Nina sospirò, riadagiandosi sul cuscino. Fissò il soffitto, rimettendo in ordine i pensieri o perlomeno provandoci. Aveva sognato Marron, ma non solo. Aveva sognato lei, Kian… perché? Era un episodio realmente avvenuto, proprio in quella stanza, anni ed anni prima. Dov’era Yuno? Non lo ricordava, e in quel momento nemmeno le importava.

Nessuno stava aiutando Kian. Nessuno, ma Marron l’aveva spedita direttamente da lui… tra le sue braccia.

No. Non le sue braccia!

«Cosa cazzo vai a pensare, Nina?» Bisbigliò, scuotendo con forza il capo. Pensieri scemi, inutili! Era solo un sogno, o meglio un ricordo riapparso in sogno… non doveva dargli peso. Però…

Però Kian era solo. Kian era tornato, non aveva più amici, usciva soltanto per andare da suo padre. Aveva bisogno di qualcuno con cui divertirsi. Aveva bisogno di lei…

Yuno le stava sempre addosso. E non era un caso lo fosse dal giorno in cui suo fratello era tornato. E non era neanche difficile capire il perché, anche se apertamente non ne avevano mai parlato. Con Yuno, l’argomento Kian sembrava ormai tabù. Piuttosto, la sera prima il suo ragazzo le aveva chiesto una cosa importantissima. La più importante per la sua età.

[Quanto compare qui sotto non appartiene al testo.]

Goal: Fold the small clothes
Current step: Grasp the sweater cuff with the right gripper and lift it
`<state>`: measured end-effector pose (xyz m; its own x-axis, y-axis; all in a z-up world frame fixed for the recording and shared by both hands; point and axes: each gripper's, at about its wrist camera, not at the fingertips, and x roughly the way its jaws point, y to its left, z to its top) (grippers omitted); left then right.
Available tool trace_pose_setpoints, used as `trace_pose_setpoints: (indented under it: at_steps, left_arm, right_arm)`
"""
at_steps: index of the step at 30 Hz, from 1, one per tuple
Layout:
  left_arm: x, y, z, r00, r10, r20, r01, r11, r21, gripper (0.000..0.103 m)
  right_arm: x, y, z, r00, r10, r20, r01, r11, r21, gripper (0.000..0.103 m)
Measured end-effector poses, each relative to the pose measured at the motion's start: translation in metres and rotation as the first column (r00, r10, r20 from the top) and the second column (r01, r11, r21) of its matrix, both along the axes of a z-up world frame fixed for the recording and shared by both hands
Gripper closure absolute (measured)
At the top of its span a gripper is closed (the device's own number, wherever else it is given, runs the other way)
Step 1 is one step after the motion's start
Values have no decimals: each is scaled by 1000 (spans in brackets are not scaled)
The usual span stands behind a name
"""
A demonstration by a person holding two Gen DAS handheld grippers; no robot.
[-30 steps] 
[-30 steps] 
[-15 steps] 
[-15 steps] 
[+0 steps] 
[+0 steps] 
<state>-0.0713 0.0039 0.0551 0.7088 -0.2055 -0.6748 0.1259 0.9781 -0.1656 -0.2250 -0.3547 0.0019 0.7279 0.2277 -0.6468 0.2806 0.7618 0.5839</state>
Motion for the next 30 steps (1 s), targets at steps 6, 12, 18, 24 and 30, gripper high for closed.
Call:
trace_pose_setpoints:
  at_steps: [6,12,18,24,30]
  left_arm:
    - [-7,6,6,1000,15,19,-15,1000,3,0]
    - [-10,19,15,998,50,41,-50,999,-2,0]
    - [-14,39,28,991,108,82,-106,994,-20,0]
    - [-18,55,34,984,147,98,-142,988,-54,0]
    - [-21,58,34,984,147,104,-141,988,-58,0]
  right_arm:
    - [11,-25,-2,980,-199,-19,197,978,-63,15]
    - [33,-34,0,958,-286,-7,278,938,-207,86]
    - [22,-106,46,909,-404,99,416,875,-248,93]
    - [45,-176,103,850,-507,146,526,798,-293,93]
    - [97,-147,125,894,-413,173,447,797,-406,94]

Le aveva chiesto di fare l’amore con lui la prima volta.

Aveva sentito il cuore batterle forte, l’emozione era stata grande al pensiero di compiere quel passo. Eppure, dopo aver detto di sì, che presto sarebbe arrivato il loro momento e nel modo più magico, tornata a casa era rimasta a pensarci a lungo. Sentiva qualcosa di strano, come una forza che la tratteneva dal sentirsi libera di essere felice e impaziente per quella proposta, rivoltale con timidezza e quasi terrore.

Amava Yuno, ma si sentiva come in stand-by.

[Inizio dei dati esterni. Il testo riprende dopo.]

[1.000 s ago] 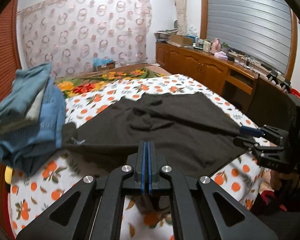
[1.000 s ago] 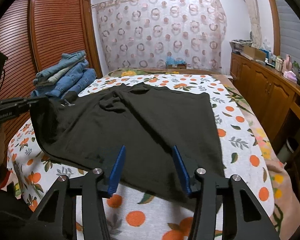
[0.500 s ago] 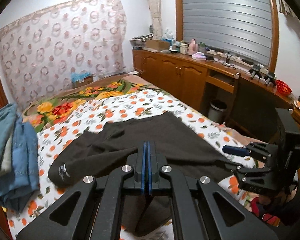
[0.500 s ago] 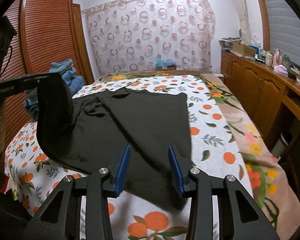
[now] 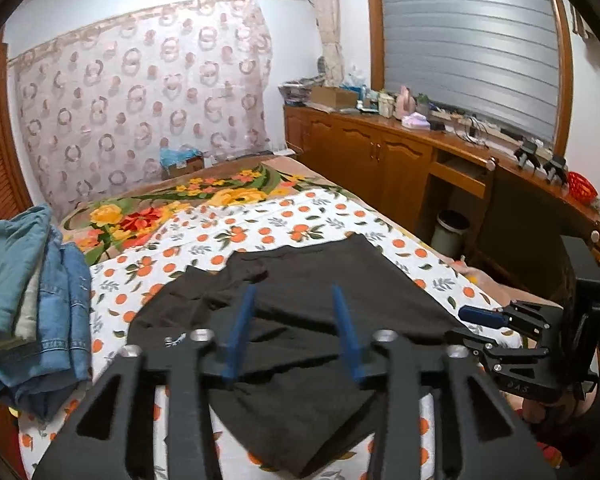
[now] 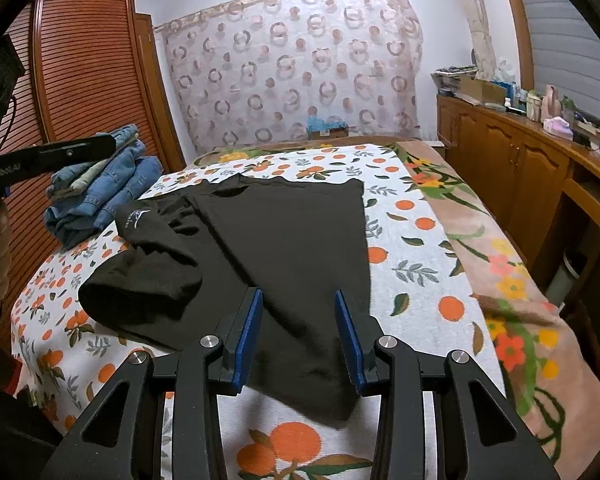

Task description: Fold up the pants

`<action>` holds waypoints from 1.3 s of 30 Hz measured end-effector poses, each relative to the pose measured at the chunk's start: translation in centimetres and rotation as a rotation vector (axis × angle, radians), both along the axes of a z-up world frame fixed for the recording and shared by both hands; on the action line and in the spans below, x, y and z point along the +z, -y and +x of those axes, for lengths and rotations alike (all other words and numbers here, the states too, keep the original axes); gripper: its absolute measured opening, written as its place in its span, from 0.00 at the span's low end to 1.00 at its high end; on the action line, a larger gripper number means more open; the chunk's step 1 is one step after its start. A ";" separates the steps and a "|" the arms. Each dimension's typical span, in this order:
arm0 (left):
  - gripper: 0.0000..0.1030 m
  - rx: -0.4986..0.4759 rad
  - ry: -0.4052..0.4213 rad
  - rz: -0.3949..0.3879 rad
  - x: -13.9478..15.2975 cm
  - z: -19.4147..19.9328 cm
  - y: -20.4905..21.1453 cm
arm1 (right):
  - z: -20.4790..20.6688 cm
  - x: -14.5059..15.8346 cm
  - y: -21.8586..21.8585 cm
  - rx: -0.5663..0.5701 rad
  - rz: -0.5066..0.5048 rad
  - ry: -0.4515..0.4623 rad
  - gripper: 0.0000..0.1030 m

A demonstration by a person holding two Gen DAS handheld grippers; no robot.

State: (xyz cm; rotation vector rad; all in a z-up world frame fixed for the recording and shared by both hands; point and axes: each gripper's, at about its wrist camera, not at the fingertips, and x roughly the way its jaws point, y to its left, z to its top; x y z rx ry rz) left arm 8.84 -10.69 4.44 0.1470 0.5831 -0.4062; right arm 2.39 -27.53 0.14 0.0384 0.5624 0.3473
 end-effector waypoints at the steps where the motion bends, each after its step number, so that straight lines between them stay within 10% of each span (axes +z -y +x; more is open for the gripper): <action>1: 0.46 0.004 -0.002 0.000 -0.1 0.0 -0.4 | 0.1 0.0 -0.1 0.003 -0.002 0.001 0.38; 8: 0.74 0.043 -0.036 -0.024 -1.9 -0.1 -3.6 | 1.1 0.4 -1.5 0.039 0.007 0.002 0.38; 35: 0.74 0.086 -0.265 0.041 -11.0 -0.4 -6.0 | 6.1 -1.7 -7.5 0.230 -0.029 -0.138 0.36; 39: 0.74 0.087 -0.270 0.030 -11.1 -0.3 -6.2 | 5.9 -1.5 -7.5 0.242 -0.025 -0.142 0.24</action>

E tutto da quando Kian era riapparso nella sua… nella loro vita.

 


 

Trunks bussò di nuovo alla porta, senza ricevere risposta.

«Io apro…»

«Fà un po’ come vuoi.» Diciotto, lì accanto a braccia incrociate, lo fissava quasi sconsolata mentre tentava di parlare con Hami attraverso l’ingresso della sua stanza. Sembrava che quella ragazza si fosse chiusa in un mutismo che tutti ben conoscevano… era stato proprio suo padre, prima ancora di sapere di esserlo, a sbloccarla, anni e anni addietro.

«Hami, sto entrando!» La avvertì questo, prendendo un respiro prima di violare la privacy, la sacrosanta privacy, della primogenita. Con lei non c’era mai stato bisogno di aprire la porta con la forza, non si era mai segregata, piuttosto era quella in grado di sedare liti e malumori col dialogo. Stavolta, però, la situazione era davvero pesante e drammatica.

Non ci si ritrova fidanzati col proprio fratello non-biologico tutti i giorni. Nè si viene a sapere che questo è niente meno che un clone. E soprattutto non è comune che un padre ti tenga nascosta una verità così importante.

Trunks sapeva che si sarebbe sentito uno schifo nel momento in cui avrebbe incrociato lo sguardo di Hami, ma sapeva anche che era la cosa più preziosa al mondo e che mai avrebbe rinunciato a riconquistare la sua fiducia.

Ma non vide nulla. Il letto era disfatto, sulla sedia accostata allo scrittoio c’era una sua maglietta. La finestra era aperta.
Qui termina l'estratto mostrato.